**Task brief**
Find, in the records below, the line that contains "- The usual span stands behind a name" and the line that contains "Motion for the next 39". Copy those two lines and everything between them exactly, but not the pictures.

** Opening Given data block **

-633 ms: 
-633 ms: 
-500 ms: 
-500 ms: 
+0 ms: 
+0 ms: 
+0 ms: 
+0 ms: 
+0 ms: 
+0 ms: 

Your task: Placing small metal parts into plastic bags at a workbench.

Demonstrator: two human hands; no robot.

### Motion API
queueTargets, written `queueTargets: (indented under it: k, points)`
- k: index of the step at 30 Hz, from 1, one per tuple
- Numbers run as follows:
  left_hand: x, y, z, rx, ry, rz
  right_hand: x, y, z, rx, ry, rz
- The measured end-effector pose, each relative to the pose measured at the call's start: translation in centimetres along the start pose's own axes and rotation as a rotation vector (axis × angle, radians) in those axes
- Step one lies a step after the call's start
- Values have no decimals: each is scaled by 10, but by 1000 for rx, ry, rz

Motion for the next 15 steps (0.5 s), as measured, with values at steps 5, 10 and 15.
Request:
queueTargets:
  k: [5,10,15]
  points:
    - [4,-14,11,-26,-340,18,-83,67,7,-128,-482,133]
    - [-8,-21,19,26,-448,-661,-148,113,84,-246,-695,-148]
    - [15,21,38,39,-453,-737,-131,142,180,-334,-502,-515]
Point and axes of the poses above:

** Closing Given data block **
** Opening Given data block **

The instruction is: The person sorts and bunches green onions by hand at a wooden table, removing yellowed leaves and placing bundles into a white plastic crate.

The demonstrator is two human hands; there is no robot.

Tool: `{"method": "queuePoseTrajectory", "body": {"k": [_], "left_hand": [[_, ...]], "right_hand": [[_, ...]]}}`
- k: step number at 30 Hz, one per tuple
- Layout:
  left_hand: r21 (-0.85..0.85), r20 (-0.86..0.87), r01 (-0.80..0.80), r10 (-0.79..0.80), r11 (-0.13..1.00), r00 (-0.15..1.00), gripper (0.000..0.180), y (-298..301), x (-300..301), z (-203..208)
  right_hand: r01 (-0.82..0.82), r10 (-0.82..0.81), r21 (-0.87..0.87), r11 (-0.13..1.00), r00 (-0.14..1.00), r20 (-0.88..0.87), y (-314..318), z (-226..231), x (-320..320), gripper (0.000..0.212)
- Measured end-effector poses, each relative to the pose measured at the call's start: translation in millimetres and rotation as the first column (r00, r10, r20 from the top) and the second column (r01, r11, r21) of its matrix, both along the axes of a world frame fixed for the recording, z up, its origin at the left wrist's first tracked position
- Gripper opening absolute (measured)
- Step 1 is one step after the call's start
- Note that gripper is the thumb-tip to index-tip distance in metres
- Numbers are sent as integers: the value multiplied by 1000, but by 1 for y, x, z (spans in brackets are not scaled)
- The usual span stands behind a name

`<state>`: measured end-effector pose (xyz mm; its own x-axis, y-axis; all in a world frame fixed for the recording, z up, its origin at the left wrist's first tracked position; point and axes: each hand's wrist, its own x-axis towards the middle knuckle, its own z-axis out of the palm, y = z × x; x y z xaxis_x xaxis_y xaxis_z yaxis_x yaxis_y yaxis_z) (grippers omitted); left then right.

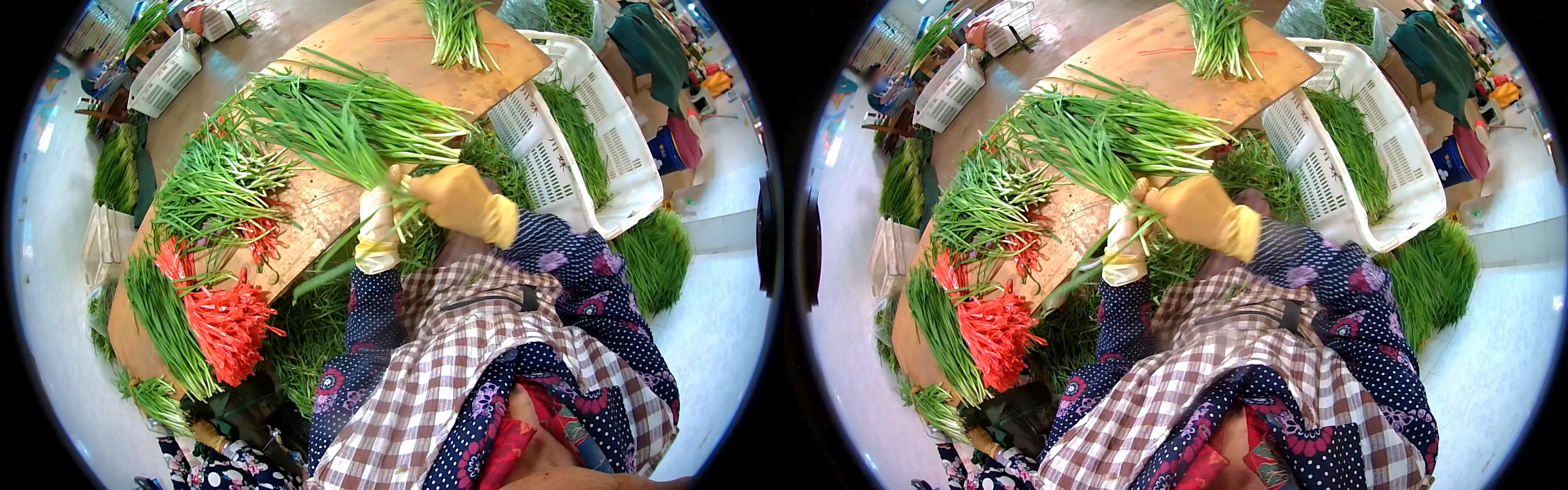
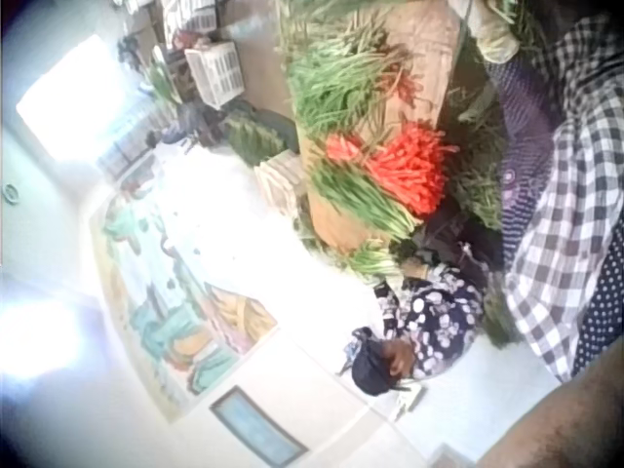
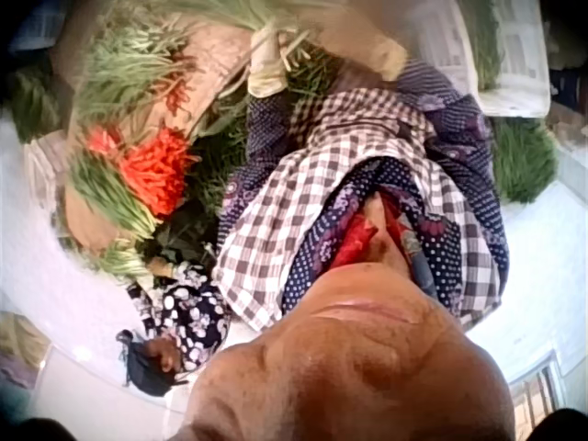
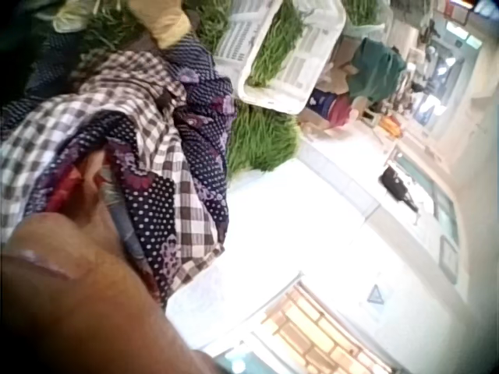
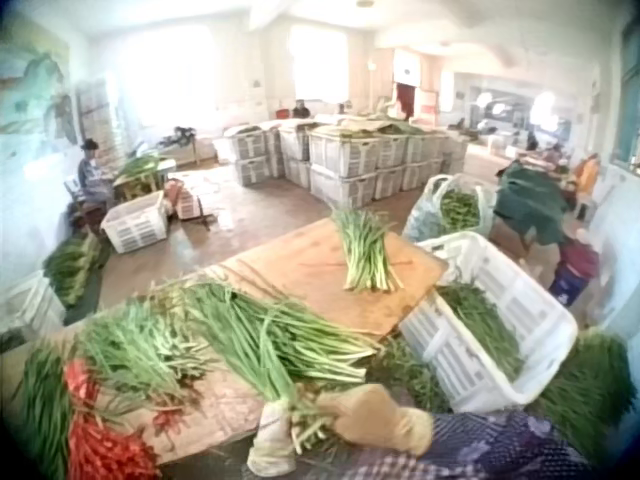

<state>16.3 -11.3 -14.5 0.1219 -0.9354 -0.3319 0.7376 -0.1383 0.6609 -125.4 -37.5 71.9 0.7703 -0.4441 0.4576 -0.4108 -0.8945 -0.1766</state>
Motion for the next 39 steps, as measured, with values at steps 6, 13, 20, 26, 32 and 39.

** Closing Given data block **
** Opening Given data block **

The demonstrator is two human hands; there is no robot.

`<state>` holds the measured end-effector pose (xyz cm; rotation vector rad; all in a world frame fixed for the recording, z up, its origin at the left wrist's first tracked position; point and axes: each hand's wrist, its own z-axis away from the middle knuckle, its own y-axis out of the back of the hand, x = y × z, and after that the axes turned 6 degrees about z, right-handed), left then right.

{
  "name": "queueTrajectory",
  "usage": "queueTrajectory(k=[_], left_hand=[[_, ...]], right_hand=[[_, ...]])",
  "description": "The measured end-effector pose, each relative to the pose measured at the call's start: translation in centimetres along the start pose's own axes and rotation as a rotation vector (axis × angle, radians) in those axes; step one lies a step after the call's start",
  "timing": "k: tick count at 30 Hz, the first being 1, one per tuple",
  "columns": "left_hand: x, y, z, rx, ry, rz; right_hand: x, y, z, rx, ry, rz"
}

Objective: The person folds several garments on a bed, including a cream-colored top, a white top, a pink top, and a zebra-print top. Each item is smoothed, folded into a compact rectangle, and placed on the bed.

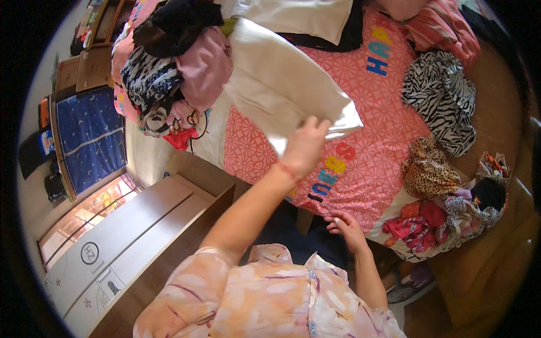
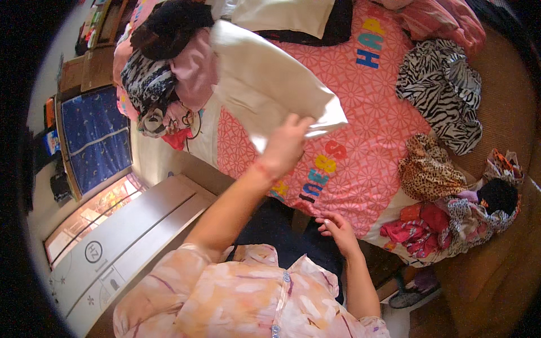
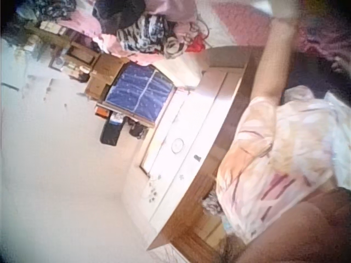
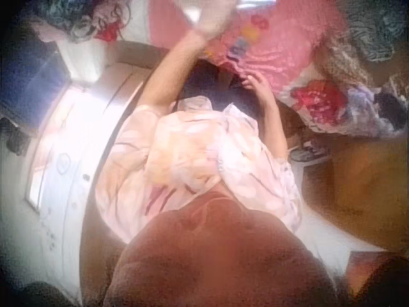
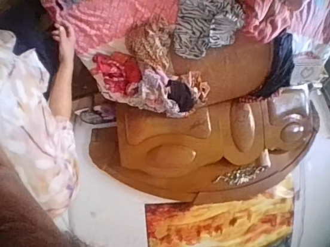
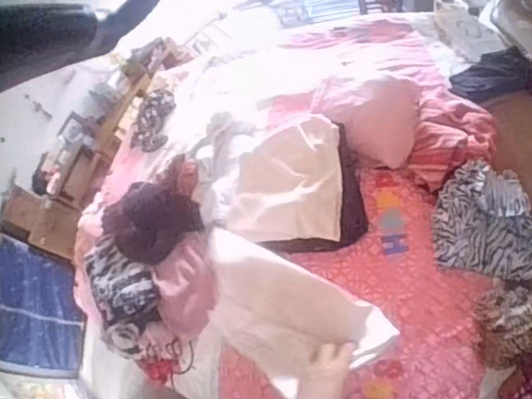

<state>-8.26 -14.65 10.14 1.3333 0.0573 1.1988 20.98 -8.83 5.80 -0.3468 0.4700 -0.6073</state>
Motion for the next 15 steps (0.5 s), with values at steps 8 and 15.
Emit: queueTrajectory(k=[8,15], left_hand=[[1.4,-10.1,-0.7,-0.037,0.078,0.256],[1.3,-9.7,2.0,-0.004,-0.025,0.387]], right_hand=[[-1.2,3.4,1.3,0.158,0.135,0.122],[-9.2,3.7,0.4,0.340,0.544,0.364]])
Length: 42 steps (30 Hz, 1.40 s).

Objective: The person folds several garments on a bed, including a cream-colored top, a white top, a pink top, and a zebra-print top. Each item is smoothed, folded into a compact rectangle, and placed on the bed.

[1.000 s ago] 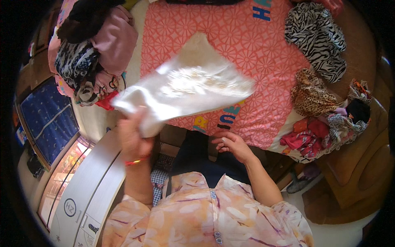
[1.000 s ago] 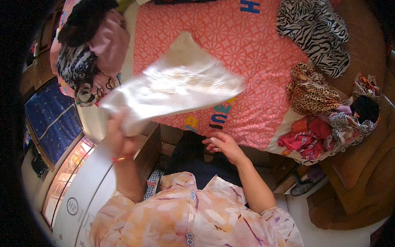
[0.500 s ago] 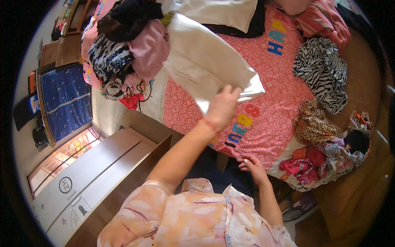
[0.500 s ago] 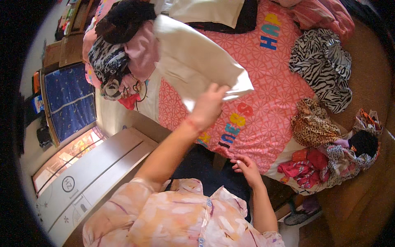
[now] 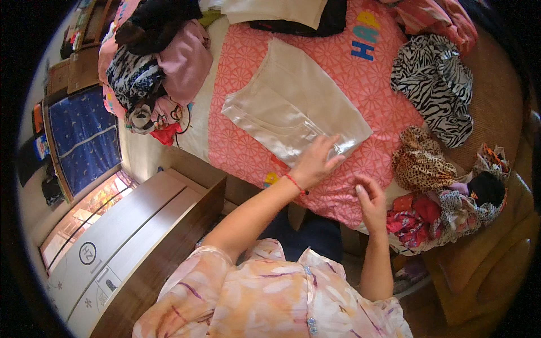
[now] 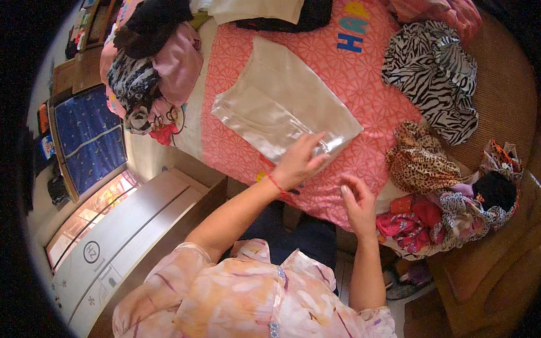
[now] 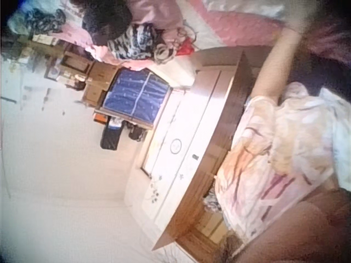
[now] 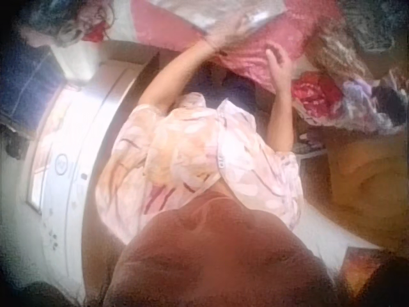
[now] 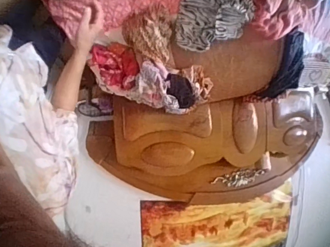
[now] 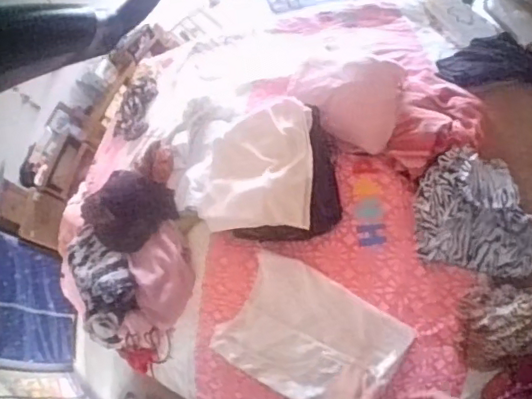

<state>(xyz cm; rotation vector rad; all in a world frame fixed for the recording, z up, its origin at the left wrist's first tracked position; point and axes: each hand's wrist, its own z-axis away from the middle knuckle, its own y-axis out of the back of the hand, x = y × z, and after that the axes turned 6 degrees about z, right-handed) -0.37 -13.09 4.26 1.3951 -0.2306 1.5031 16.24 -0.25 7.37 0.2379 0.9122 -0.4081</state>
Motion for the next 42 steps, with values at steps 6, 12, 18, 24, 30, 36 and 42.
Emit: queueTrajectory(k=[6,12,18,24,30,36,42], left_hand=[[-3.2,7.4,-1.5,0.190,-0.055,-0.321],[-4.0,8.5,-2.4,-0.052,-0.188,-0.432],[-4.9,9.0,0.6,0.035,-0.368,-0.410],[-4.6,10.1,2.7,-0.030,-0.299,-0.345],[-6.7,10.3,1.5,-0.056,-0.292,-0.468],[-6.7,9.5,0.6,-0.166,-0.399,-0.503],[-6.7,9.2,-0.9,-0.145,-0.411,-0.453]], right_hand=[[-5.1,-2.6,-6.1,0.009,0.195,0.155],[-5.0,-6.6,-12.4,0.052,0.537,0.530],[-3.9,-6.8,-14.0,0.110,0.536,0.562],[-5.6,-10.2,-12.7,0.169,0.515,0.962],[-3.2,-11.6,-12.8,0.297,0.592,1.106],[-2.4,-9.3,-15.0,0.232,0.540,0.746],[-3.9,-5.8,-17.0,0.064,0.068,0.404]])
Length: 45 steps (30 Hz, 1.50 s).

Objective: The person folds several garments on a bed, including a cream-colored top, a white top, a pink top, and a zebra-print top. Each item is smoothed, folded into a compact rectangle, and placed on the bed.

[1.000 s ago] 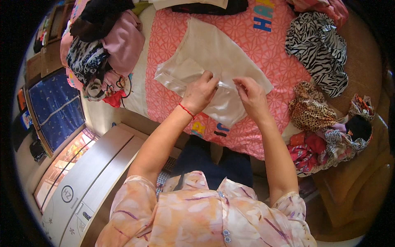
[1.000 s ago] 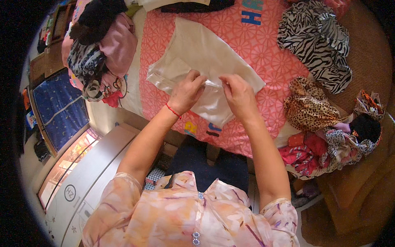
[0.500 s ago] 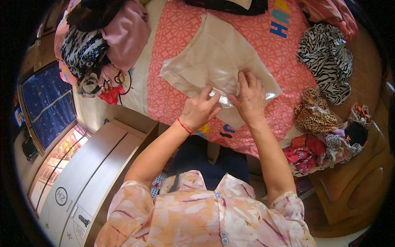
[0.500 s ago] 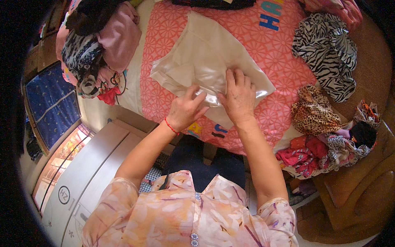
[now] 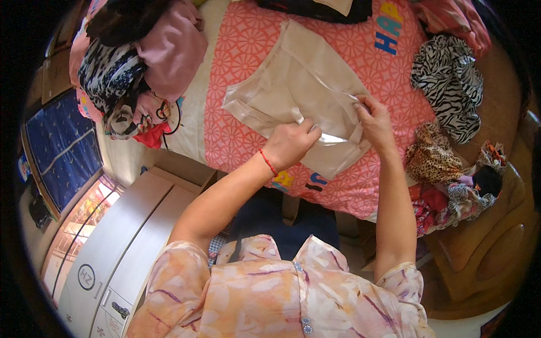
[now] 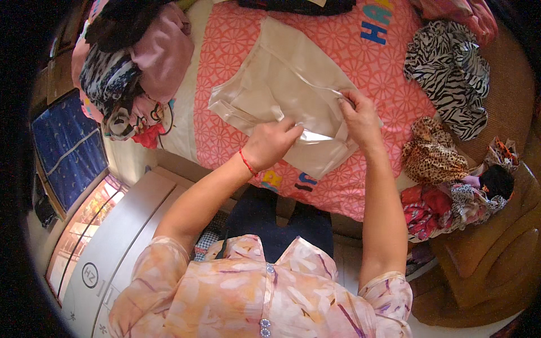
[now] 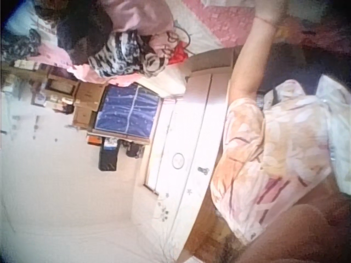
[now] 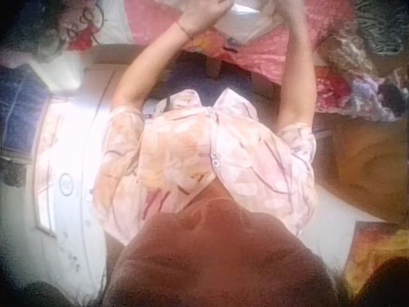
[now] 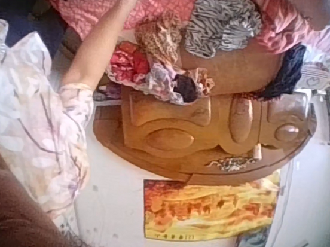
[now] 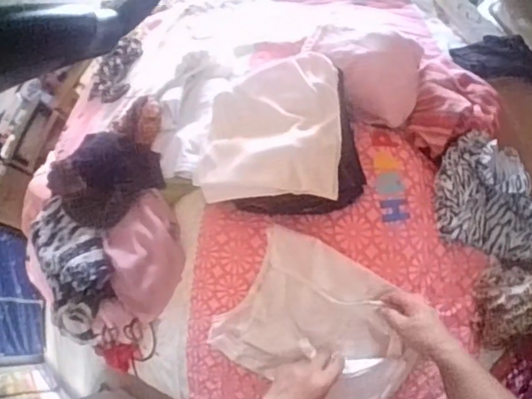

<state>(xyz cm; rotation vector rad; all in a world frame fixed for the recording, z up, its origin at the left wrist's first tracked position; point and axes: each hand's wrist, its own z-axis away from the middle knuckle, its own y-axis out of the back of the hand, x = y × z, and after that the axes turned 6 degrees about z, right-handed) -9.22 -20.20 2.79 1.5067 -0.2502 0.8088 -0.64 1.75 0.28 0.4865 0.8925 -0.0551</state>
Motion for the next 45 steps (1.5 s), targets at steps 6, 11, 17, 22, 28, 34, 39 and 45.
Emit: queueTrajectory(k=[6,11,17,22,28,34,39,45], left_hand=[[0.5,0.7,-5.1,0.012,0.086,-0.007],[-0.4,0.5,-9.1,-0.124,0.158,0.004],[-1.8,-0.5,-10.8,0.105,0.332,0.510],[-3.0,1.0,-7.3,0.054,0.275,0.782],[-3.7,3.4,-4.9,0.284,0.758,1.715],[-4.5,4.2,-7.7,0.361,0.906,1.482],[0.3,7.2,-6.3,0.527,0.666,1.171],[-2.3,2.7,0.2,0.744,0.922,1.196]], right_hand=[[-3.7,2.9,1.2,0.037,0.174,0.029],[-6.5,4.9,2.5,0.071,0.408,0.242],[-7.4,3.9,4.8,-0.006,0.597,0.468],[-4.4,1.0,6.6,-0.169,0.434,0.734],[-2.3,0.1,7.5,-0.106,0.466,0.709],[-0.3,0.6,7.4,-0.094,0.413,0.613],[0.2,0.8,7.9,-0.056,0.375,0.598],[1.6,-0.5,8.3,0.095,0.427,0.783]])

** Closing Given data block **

**Answer to this problem**
- The usual span stands behind a name

`<state>`: measured end-effector pose (xyz mm; its own x-axis, y-axis; all in a world frame fixed for the recording, z up, its origin at the left wrist's first tracked position; point and axes: each hand's wrist, its own x-axis towards the middle knuckle, its own z-axis out of the palm, y = z × x; x y z xaxis_x xaxis_y xaxis_z yaxis_x yaxis_y yaxis_z) (grippers omitted); left then right.


<state>16.3 -11.3 -14.5 0.1219 -0.9354 -0.3319 0.7376 -0.1383 0.6609 -125.4 -37.5 71.9 0.7703 -0.4441 0.4576 -0.4108 -0.8945 -0.1766</state>
Motion for the next 39 steps, as measured, with values at steps 6, 13, 20, 26, 32 and 39.

The output is complete, and nothing more is needed.